The last of the seven eternal truths of personal finance that ran in the Financial Post in June was “Don’t say no to free money from the government.” After it ran, I heard from a spokesperson for the federal government’s Ministry of State for Social Development. He pointed out that it might have been appropriate to mention the RDSP or Registered Disability Savings Plan, which helps families with disabled family members save in a tax-efficient manner. I agreed it was an omission and offered to run the guest blog that follows. — JC
By Candice Bergen,
Special to the Financial Independence Hub
If you have a disability or if you have a child with a disability, you should know about the Registered Disability Savings Plan (RDSP).

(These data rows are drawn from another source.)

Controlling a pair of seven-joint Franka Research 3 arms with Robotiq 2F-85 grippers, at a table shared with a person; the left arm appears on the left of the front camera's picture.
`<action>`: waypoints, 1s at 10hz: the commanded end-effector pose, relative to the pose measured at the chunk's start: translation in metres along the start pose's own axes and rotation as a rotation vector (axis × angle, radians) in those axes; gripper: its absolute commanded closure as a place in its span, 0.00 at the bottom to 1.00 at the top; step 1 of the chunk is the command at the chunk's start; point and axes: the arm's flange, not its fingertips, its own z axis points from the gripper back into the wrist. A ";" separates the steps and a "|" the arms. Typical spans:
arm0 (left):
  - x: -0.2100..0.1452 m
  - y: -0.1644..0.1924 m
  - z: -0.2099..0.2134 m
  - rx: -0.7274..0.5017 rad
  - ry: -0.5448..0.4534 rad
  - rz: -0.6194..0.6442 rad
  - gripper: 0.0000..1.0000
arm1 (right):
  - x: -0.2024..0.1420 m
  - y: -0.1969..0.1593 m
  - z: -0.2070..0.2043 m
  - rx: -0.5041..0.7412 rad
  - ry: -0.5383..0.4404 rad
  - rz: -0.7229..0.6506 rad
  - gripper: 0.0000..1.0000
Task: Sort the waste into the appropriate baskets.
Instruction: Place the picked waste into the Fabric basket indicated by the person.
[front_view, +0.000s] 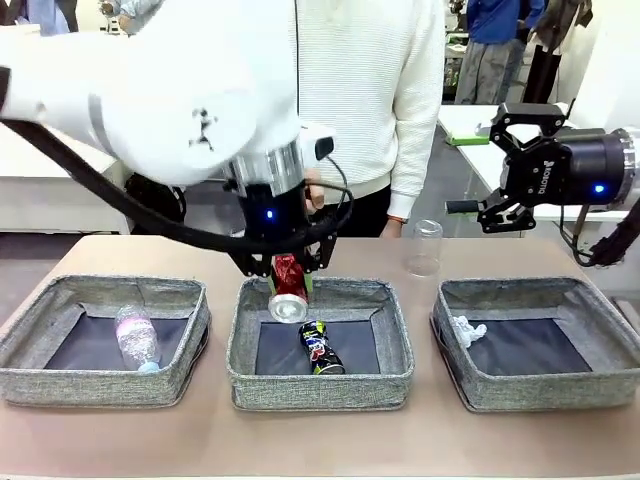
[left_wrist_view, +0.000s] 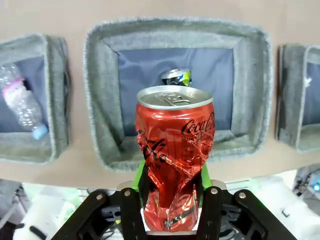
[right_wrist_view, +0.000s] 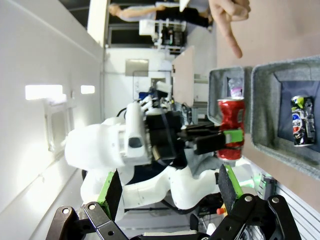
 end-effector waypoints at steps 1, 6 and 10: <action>0.019 0.006 -0.017 -0.035 0.023 0.074 0.56 | 0.001 0.003 0.000 0.001 0.005 -0.009 0.00; 0.036 0.007 -0.024 0.001 0.047 0.074 0.00 | 0.001 0.003 0.000 0.001 0.005 -0.009 0.00; 0.035 0.005 -0.022 0.001 0.040 0.092 0.00 | 0.001 0.003 0.000 0.001 0.005 -0.009 0.00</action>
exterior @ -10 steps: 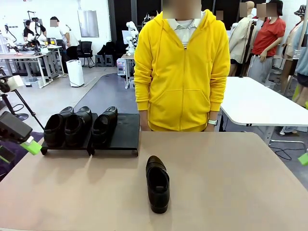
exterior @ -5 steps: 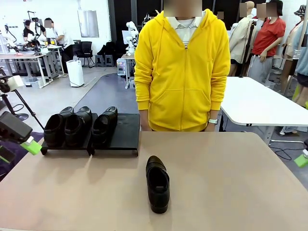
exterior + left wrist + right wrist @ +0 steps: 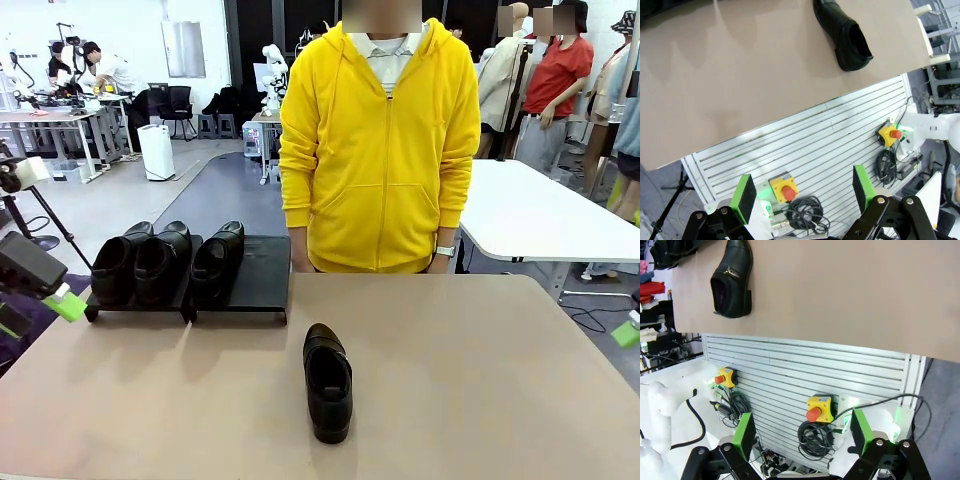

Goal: Organize the shoes by placing them on the stand.
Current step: Place the Shoe from the middle of the table onto the Shoes Stand.

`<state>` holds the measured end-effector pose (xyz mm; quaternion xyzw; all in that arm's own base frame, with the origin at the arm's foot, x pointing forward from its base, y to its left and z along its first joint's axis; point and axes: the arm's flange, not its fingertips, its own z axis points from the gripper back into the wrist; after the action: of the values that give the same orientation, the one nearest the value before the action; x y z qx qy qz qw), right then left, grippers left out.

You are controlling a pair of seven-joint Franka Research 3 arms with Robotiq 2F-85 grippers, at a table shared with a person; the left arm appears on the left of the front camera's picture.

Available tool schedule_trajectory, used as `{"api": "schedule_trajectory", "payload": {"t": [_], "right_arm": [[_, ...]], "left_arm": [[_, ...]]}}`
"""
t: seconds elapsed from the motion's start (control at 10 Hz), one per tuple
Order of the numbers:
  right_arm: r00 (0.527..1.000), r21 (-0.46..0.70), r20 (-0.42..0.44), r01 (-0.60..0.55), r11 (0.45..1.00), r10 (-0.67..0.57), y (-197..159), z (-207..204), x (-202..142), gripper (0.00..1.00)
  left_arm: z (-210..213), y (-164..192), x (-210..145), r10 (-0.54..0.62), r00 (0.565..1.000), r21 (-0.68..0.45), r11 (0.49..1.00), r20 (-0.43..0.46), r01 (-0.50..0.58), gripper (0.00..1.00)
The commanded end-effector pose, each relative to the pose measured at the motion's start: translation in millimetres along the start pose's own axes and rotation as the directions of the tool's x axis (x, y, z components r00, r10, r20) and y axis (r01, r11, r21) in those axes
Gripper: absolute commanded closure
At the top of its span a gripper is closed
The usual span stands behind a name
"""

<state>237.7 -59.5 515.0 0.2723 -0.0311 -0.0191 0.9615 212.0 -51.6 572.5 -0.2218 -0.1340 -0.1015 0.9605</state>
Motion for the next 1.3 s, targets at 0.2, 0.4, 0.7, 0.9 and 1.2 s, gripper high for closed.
{"api": "schedule_trajectory", "payload": {"t": [0.2,0.4,0.7,0.9,1.2], "right_arm": [[1.0,0.025,0.005,-0.025,0.999,0.025,1.0,2.1,-0.5,0.0],[1.0,0.025,0.005,-0.025,0.999,0.025,1.0,2.1,-0.5,0.0],[1.0,0.025,0.005,-0.025,0.999,0.025,1.0,2.1,-0.5,0.0],[1.0,0.025,0.005,-0.025,0.999,0.025,1.0,2.1,-0.5,0.0],[1.0,0.025,0.005,-0.025,0.999,0.025,1.0,2.1,-0.5,0.0]], "left_arm": [[-57.5,-90.0,70.2,0.179,0.982,-0.005,0.984,-0.058,-0.18,0.0],[-137.4,-166.2,120.5,0.209,0.976,0.129,0.971,-0.062,-0.2,0.0],[-233.0,-207.4,144.2,0.232,0.973,0.306,0.928,-0.02,-0.215,0.0],[-274.4,-205.9,143.0,0.247,0.968,0.357,0.909,-0.04,-0.217,0.0],[-311.7,-190.6,141.9,0.234,0.972,0.36,0.909,-0.019,-0.212,0.0]]}}
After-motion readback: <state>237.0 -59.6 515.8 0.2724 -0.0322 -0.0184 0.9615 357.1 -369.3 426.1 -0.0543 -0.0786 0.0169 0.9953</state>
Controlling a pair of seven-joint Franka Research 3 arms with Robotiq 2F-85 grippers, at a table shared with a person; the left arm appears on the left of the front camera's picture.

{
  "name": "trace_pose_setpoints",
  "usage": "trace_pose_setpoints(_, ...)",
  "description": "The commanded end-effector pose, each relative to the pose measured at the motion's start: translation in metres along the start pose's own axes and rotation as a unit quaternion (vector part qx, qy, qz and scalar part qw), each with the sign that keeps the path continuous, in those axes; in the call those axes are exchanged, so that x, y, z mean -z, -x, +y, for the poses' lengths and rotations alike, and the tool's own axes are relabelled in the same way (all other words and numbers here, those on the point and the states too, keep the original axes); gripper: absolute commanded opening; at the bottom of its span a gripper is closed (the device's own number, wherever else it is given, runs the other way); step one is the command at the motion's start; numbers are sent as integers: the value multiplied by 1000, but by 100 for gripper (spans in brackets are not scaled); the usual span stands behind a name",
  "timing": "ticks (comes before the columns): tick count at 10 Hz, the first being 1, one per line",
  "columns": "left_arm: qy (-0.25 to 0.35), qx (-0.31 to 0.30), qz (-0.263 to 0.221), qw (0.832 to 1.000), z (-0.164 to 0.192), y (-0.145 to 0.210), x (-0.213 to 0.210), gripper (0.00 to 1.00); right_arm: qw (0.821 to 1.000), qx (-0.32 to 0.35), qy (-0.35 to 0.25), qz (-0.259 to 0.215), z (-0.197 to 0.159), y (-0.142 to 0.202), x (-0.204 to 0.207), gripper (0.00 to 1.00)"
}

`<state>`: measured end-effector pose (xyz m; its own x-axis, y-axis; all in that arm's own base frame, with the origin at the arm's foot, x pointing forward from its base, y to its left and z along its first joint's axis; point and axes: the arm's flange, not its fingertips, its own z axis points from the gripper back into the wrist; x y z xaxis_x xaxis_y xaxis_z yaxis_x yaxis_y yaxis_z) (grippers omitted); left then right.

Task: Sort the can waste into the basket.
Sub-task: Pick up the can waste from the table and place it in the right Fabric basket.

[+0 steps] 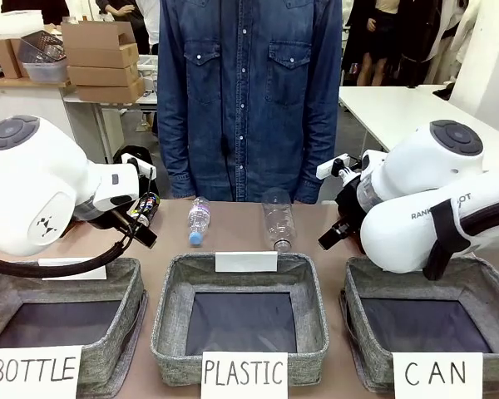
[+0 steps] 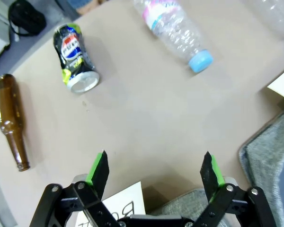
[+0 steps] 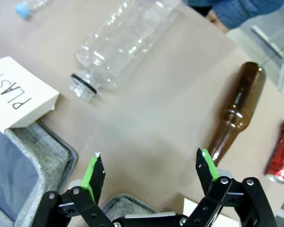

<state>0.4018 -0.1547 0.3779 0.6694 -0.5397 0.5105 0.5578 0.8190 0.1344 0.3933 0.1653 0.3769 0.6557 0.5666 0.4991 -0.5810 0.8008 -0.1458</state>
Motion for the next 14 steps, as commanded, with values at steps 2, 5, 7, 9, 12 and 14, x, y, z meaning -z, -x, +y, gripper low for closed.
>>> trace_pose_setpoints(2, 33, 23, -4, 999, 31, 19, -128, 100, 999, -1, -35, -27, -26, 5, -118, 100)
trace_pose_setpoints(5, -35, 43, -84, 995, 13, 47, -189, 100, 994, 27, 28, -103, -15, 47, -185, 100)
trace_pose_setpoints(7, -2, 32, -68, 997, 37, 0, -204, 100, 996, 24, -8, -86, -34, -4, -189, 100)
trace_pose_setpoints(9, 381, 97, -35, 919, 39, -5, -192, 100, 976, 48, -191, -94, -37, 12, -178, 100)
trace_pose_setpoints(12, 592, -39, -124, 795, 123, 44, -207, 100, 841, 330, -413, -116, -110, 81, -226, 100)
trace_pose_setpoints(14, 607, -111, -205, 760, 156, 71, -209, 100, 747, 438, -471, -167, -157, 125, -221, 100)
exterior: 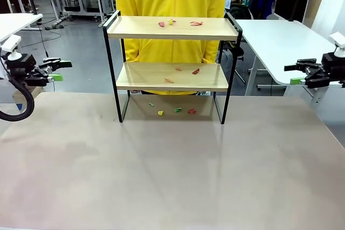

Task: Clean the shelf.
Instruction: Pick up the Duster handed by the human.

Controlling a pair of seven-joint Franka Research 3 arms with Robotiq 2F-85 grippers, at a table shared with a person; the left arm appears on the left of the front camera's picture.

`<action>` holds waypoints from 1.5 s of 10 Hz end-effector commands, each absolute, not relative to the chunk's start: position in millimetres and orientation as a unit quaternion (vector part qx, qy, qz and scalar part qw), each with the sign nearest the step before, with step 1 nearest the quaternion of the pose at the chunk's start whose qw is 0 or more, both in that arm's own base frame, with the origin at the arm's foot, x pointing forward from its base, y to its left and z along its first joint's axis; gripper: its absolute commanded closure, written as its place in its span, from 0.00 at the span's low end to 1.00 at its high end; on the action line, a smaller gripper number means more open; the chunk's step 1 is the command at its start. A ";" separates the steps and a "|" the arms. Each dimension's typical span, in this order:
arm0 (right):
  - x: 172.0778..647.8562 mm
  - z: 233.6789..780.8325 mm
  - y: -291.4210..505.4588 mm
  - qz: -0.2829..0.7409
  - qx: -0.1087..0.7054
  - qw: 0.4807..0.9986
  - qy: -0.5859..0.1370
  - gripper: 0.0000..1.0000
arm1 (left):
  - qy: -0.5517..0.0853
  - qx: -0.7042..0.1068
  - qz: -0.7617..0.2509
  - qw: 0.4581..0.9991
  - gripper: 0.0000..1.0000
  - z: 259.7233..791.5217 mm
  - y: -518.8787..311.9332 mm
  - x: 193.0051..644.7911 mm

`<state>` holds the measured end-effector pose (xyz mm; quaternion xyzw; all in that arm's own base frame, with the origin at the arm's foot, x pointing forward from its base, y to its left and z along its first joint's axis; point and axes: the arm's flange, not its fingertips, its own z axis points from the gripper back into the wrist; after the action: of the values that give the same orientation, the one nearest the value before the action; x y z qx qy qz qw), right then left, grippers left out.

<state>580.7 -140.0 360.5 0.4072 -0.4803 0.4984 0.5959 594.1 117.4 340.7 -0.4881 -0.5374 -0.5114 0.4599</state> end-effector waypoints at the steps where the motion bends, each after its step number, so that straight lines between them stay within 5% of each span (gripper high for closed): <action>1: 611.8 349.9 -143.2 0.471 0.440 0.580 -0.498 0.00 | -0.529 -0.505 -0.512 0.451 0.00 349.4 116.0 593.8; 14: 629.9 349.8 -144.2 0.482 0.494 0.537 -0.484 0.00 | -0.539 -0.519 -0.493 0.444 0.00 348.6 124.4 589.2; 15: 622.2 343.3 -142.7 0.473 0.453 0.562 -0.505 0.00 | -0.539 -0.519 -0.493 0.444 0.00 348.6 124.4 589.2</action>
<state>622.0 -141.5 343.8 0.4647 -0.5005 0.4773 0.5529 589.2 123.9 347.0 -0.5223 -0.5387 -0.4904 0.4433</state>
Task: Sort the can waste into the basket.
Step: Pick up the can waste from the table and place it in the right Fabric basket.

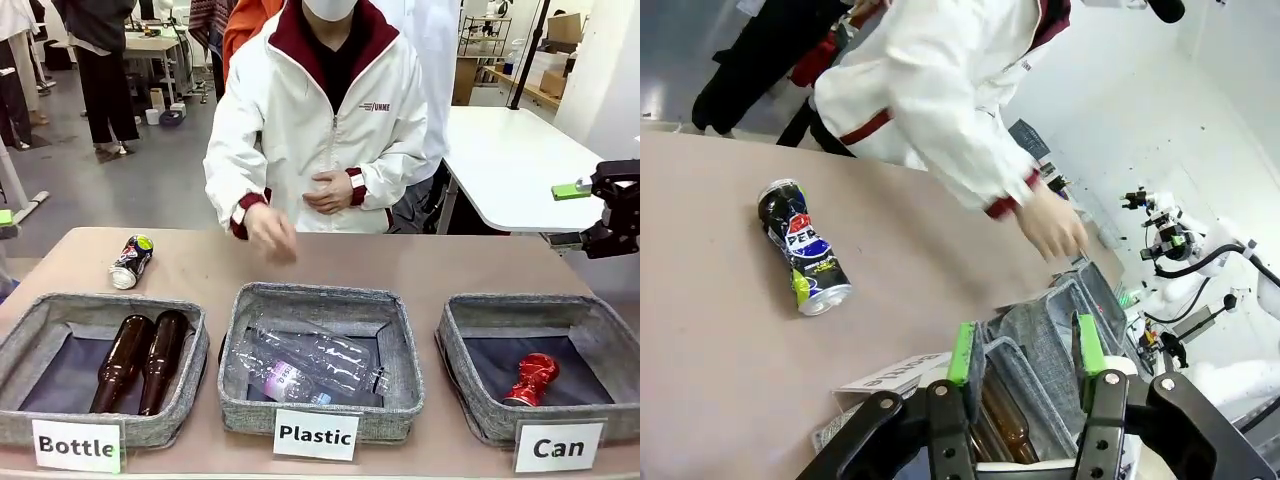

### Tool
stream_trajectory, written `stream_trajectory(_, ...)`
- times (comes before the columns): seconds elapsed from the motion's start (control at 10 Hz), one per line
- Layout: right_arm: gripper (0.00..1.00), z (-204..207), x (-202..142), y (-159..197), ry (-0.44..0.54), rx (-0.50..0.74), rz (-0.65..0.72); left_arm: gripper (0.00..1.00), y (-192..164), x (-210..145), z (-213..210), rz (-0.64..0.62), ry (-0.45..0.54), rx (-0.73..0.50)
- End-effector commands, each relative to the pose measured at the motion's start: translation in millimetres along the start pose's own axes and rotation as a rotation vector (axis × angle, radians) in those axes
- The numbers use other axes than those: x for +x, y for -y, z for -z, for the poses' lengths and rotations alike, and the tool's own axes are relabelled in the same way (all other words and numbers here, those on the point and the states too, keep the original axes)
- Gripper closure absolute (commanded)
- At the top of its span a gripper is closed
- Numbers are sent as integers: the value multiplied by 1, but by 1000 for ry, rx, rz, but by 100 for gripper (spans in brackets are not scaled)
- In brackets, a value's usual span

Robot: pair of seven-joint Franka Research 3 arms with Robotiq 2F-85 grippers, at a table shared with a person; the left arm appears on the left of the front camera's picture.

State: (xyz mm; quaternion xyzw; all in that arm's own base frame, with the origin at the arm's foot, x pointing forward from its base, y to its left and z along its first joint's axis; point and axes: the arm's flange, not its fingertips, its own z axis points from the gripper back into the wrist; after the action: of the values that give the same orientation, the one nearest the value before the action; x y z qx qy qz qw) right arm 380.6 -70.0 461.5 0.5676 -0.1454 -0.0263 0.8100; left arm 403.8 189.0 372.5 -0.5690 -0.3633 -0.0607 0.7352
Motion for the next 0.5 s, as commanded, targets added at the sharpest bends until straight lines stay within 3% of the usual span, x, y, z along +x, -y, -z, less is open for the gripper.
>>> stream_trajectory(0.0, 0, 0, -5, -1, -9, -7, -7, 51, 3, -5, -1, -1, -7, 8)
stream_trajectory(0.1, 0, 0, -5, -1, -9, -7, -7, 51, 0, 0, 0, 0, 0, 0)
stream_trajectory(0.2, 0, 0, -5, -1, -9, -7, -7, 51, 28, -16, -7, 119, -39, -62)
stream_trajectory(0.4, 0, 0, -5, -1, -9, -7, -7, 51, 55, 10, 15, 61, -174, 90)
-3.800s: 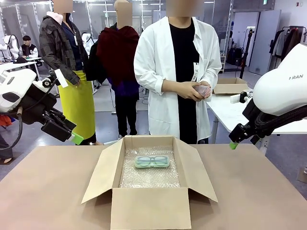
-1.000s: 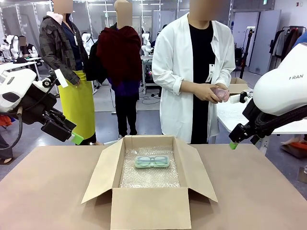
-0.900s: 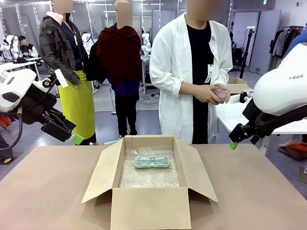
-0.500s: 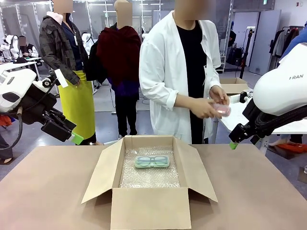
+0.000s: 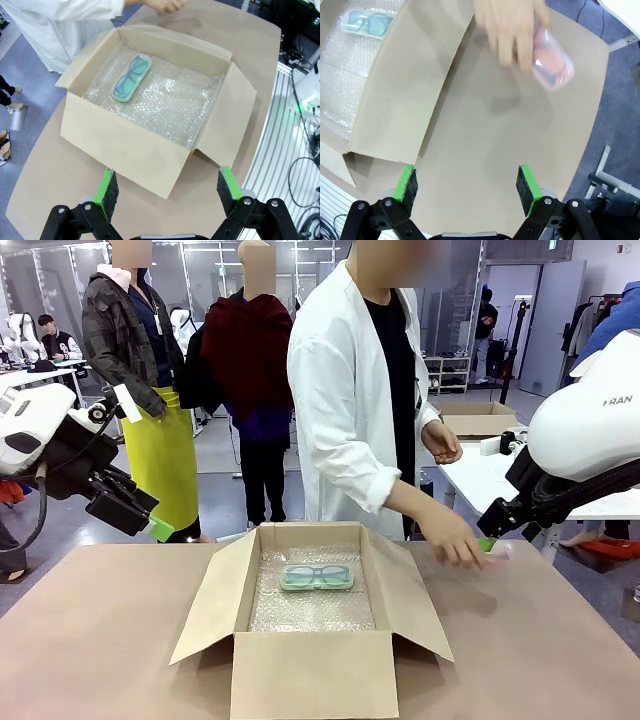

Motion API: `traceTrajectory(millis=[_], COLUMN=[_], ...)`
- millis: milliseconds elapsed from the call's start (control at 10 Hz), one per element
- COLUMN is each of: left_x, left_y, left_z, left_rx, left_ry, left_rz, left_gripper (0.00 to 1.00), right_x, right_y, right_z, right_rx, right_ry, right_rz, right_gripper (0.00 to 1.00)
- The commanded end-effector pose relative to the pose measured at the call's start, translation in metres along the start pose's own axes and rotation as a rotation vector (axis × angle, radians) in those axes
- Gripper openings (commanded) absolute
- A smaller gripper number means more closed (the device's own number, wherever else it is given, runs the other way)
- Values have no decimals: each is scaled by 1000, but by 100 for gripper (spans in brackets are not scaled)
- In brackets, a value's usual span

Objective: Pack the glasses set securely to prepare it for shipping.
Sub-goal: Put the Glasses case from the right side of the table into the Package Box.

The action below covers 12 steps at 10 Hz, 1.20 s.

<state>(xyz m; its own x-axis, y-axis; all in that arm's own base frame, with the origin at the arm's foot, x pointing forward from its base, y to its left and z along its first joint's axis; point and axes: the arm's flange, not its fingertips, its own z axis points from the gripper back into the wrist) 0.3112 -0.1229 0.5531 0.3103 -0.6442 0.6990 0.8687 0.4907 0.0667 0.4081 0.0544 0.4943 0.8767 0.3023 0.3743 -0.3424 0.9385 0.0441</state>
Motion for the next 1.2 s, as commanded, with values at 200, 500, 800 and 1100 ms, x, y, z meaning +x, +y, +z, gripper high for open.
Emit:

The purpose of the plan is to help Canadians with disabilities and their families to save for the future. The federal government also provides generous grants and bonds to help with long-term savings if eligible.
Across Canada, approximately 100,000 people are already benefiting from the program; however, estimates show that there are still more than 400,000 people who are eligible but have yet to take advantage of this plan. That’s unfortunate because it’s very easy to set up an account. In fact, all you need is a Social Insurance Number, be a Canadian resident and qualify for the Disability Tax Credit.
Once an RDSP is set up, anyone—friends or family included—can contribute to it. You can open a RDSP at a participating financial institution, such as a bank or credit union.
You can contribute as much as you want to a RDSP each year, up to a lifetime limit of $200,000. The earnings from the Plan build tax-free until taken out of the plan.